Work order - Each line below from the one containing "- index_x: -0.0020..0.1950" through the one containing "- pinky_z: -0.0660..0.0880" should be output exactly as it stands, and no other line should appear.

= = =

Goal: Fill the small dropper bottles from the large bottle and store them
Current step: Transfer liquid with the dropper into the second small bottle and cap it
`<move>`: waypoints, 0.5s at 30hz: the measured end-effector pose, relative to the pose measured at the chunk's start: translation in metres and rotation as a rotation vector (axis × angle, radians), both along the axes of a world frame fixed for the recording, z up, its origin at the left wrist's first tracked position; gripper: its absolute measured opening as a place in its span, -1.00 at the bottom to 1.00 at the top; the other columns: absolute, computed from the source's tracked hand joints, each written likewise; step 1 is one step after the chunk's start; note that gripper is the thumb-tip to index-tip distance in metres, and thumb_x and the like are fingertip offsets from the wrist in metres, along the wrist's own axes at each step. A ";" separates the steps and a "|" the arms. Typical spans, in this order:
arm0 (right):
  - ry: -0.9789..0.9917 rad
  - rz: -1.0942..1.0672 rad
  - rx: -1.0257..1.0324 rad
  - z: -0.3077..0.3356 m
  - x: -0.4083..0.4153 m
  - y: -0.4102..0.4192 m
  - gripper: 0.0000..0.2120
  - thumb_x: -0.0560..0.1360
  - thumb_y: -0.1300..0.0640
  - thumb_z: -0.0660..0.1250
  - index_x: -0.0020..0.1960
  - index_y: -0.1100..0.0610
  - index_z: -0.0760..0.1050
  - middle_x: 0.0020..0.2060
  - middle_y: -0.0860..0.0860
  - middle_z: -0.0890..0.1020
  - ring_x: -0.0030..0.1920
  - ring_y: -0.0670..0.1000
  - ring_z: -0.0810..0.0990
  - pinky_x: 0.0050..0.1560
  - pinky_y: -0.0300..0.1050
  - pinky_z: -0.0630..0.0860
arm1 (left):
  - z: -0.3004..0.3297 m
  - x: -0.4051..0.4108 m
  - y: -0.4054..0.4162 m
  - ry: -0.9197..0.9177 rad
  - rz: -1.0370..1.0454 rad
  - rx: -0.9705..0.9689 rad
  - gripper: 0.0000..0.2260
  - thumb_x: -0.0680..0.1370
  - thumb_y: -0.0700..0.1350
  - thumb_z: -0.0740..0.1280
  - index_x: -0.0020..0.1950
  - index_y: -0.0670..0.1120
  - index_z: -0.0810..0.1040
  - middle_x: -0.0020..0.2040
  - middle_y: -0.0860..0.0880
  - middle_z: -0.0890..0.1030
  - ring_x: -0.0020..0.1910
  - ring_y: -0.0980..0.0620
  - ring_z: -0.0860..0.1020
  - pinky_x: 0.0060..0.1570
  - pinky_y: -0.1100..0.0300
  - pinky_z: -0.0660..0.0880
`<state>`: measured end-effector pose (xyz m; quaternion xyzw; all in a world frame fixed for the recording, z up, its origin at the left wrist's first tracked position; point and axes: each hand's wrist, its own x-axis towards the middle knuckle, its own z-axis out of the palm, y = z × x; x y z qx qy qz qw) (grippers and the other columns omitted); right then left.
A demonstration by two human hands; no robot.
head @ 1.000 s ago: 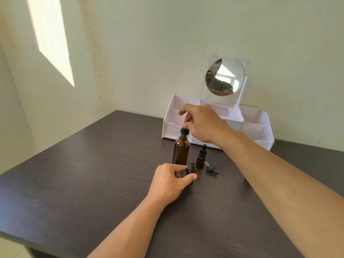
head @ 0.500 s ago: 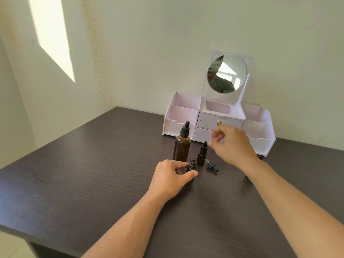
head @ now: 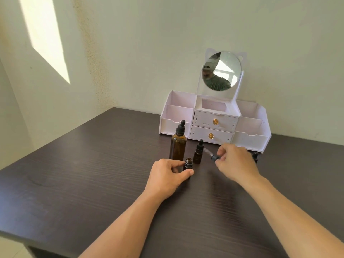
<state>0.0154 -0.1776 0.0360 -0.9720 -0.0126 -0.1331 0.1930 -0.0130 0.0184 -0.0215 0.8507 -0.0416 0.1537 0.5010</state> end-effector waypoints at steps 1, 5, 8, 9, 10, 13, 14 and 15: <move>-0.058 -0.030 -0.005 0.008 -0.003 -0.002 -0.85 0.40 0.14 0.35 -0.03 0.01 0.52 -0.15 0.00 0.64 -0.05 0.13 0.58 -0.06 -0.01 0.55 | 0.000 0.000 0.000 0.002 0.000 -0.002 -0.53 0.44 0.13 0.47 0.29 -0.02 0.57 -0.44 0.14 0.48 -0.43 0.24 0.47 -0.18 0.46 0.46; -0.196 -0.016 0.078 0.044 -0.017 -0.003 -0.84 0.40 0.21 0.30 -0.06 0.04 0.58 -0.15 -0.01 0.65 -0.05 0.10 0.57 -0.03 -0.08 0.51 | 0.001 0.001 -0.001 0.015 0.001 -0.008 -0.53 0.43 0.12 0.47 0.29 -0.03 0.58 -0.45 0.14 0.49 -0.46 0.27 0.46 -0.25 0.49 0.43; -0.177 0.112 0.107 0.065 -0.028 0.005 -0.85 0.44 0.20 0.35 -0.06 0.01 0.62 -0.15 -0.05 0.65 -0.09 0.01 0.58 0.01 -0.12 0.49 | 0.002 0.000 -0.001 0.022 0.001 -0.010 -0.53 0.44 0.12 0.47 0.29 -0.03 0.57 -0.41 0.13 0.51 -0.42 0.23 0.47 -0.30 0.47 0.41; -0.160 0.158 0.095 0.069 -0.031 0.010 -0.85 0.46 0.19 0.36 -0.05 0.00 0.63 -0.15 -0.06 0.65 -0.08 -0.01 0.59 0.02 -0.13 0.49 | 0.002 -0.001 -0.001 0.022 0.002 -0.010 -0.53 0.43 0.12 0.47 0.29 -0.02 0.58 -0.40 0.12 0.52 -0.41 0.22 0.47 -0.30 0.46 0.41; -0.149 0.201 0.076 0.072 -0.033 0.015 -0.85 0.46 0.19 0.36 -0.04 0.00 0.64 -0.14 -0.06 0.65 -0.08 -0.02 0.59 0.03 -0.13 0.49 | 0.003 -0.001 -0.001 0.021 0.004 -0.012 -0.53 0.43 0.12 0.48 0.29 -0.02 0.58 -0.39 0.11 0.52 -0.40 0.21 0.47 -0.31 0.45 0.40; -0.140 0.304 -0.023 0.071 -0.035 0.028 -0.84 0.48 0.19 0.35 -0.02 0.00 0.65 -0.12 -0.05 0.65 -0.03 0.00 0.56 0.06 -0.09 0.50 | 0.002 -0.002 -0.001 0.020 0.008 -0.009 -0.53 0.43 0.12 0.48 0.29 -0.01 0.58 -0.39 0.12 0.51 -0.40 0.21 0.46 -0.33 0.43 0.39; -0.139 0.329 -0.058 0.070 -0.034 0.032 -0.83 0.49 0.19 0.34 0.00 0.00 0.64 -0.13 -0.07 0.63 -0.02 0.00 0.54 0.06 -0.10 0.48 | 0.002 -0.002 -0.001 0.019 0.006 -0.009 -0.53 0.43 0.11 0.48 0.29 -0.01 0.58 -0.39 0.12 0.51 -0.41 0.21 0.46 -0.34 0.43 0.38; -0.135 0.350 -0.085 0.069 -0.034 0.034 -0.83 0.49 0.19 0.33 0.01 0.01 0.64 -0.14 -0.09 0.61 -0.03 -0.03 0.51 0.05 -0.13 0.44 | 0.002 -0.002 -0.001 0.019 0.004 -0.011 -0.53 0.43 0.11 0.49 0.29 -0.01 0.58 -0.39 0.12 0.52 -0.41 0.21 0.46 -0.33 0.43 0.39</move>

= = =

Task result -
  - index_x: -0.0020..0.1950
  - index_y: -0.0670..0.1120
  - index_z: -0.0810..0.1040
  - middle_x: -0.0020..0.2040
  - middle_y: -0.0860..0.0880
  - middle_z: -0.0890..0.1030
  - ring_x: -0.0020..0.1910
  - ring_y: -0.0980..0.0620
  - ring_z: -0.0860..0.1020
  - pinky_x: 0.0060..0.1570
  - pinky_y: -0.1100..0.0300
  - pinky_z: -0.0660..0.0880

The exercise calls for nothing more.